Which of the lines in the data mention the string "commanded"? List them all.

^^^^^^^^

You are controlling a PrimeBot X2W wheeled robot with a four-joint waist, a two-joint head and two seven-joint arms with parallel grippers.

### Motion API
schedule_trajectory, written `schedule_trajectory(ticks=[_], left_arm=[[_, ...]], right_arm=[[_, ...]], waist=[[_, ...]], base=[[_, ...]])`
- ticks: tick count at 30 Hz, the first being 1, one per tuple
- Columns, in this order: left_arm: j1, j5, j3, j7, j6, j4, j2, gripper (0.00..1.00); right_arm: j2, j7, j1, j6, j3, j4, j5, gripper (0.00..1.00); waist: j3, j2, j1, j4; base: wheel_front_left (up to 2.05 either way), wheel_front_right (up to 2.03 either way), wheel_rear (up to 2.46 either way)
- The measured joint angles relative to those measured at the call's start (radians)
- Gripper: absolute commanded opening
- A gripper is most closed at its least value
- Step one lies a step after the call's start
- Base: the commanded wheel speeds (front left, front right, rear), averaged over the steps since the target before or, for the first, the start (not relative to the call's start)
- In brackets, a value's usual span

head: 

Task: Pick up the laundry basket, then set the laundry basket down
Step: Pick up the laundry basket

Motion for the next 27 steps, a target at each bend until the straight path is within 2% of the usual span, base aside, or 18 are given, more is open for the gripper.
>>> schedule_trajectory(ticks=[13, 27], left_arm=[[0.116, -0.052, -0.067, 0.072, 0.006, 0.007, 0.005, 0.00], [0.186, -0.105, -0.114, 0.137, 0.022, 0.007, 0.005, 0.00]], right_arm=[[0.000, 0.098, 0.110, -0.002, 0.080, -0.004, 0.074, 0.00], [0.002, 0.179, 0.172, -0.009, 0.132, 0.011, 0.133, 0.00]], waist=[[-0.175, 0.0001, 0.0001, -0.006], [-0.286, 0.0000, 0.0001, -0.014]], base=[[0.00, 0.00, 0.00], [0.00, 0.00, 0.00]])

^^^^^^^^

WRITTEN SOLUTION:
- Gripper: absolute commanded opening
- Base: the commanded wheel speeds (front left, front right, rear), averaged over the steps since the target before or, for the first, the start (not relative to the call's start)

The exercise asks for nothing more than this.